I have written some code so far, but the script only works if only one command line argument is passed. If passing more than one argument, the error checking I have tried does not work.
#!/bin/bash
if [ $# -eq 0 ]; then
echo -e "Usage: concat FILE ... \nDescription: Concatenates FILE(s)
to standard output separating them with divider -----."
exit 1
fi
for var in "$@"
do
if [[ ! -e $@ ]]; then
echo "One or more files does not exist"
exit 1
fi
done
for var in "$@"
do
if [ -f $var ]; then
cat $var
echo "-----"
exit 0
fi
done
I need to fix the error checking on this so that every command line argument is checked to be an existing file. If a file does not exist, the error must be printed to stderr and nothing should be printed to stdout.
You have a bug in line 11:
if [[ ! -e $@ ]]; then
You do need to check for a given file here using $var
like that:
if [[ ! -e "$var" ]]; then
And you exit prematurely in line 23 - you will always print only a single file.

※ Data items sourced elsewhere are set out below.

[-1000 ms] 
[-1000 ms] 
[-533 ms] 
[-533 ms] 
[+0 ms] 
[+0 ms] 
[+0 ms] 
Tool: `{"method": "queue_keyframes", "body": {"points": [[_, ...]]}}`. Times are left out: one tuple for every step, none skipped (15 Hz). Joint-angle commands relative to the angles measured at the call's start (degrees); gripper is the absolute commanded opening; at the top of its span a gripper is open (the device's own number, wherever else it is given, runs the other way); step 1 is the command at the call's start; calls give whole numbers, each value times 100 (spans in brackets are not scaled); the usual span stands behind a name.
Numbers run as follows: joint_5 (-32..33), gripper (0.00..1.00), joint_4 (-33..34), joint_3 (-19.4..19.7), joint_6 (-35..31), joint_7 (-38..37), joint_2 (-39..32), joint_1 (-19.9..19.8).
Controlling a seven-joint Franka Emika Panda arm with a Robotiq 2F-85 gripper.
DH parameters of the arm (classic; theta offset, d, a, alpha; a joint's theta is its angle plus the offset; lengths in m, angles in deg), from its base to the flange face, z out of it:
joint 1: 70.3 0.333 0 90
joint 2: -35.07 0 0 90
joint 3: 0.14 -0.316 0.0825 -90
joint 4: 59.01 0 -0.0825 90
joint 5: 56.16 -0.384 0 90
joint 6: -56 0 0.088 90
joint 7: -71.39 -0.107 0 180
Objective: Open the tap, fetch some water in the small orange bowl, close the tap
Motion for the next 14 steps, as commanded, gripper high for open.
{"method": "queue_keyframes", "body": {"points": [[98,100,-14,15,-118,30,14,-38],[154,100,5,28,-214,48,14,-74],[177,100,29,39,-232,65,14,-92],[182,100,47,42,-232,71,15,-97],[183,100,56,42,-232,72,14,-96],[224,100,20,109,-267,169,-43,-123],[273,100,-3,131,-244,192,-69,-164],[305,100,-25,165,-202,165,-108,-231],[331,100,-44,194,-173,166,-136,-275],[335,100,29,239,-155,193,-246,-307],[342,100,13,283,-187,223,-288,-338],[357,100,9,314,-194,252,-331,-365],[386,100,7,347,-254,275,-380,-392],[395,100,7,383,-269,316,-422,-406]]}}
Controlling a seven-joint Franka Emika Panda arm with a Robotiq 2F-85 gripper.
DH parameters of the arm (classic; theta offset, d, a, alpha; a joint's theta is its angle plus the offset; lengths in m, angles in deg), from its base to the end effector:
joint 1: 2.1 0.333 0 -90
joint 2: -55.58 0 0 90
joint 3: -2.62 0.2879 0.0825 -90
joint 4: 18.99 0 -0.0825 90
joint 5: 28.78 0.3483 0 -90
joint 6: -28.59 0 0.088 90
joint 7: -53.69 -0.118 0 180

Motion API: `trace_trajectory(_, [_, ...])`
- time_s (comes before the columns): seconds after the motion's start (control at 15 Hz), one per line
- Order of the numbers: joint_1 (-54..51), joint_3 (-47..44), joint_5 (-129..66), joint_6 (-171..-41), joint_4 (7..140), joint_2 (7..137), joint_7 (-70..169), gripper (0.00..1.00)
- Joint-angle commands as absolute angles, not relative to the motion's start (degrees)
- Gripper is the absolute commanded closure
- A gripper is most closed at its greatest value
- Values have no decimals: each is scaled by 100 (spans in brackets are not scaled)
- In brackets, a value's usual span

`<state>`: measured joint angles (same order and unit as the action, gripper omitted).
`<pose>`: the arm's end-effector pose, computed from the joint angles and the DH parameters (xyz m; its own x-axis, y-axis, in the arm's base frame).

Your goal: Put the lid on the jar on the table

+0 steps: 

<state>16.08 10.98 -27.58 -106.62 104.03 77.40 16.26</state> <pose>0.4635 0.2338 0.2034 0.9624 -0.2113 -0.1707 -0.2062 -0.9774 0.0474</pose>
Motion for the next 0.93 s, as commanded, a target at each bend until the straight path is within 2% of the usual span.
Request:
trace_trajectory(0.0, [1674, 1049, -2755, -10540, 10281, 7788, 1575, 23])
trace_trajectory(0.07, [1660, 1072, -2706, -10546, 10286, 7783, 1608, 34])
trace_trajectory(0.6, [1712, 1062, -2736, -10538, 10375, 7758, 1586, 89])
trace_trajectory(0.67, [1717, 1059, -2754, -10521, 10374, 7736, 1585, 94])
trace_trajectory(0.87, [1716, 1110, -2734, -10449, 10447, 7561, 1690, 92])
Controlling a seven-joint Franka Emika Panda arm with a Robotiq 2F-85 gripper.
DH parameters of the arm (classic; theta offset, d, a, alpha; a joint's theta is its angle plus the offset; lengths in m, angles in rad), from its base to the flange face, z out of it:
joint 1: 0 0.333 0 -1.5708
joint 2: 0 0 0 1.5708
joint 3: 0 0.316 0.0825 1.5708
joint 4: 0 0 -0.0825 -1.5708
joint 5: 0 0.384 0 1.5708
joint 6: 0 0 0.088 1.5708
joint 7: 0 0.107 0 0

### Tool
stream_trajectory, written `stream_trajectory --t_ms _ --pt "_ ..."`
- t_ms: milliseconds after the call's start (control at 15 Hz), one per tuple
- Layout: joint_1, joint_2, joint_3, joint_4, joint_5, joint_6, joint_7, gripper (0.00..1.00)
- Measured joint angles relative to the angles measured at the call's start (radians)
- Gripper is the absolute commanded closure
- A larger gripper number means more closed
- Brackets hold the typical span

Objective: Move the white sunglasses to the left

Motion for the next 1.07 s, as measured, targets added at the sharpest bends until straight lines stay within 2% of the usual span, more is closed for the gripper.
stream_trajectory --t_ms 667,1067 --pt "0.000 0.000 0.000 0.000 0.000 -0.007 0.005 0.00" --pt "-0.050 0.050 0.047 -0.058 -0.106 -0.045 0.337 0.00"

And remember to always quote your variable because otherwise your script would not run correctly on files that have a whitespaces in the name, for example:
$ echo a line > 'a b'
$ cat 'a b'
a line
$ ./concat.sh 'a b'
cat: a: No such file or directory
cat: b: No such file or directory
-----.
You said:
if a file does not exist, the error must be printed to stderr and nothing should be printed to stdout.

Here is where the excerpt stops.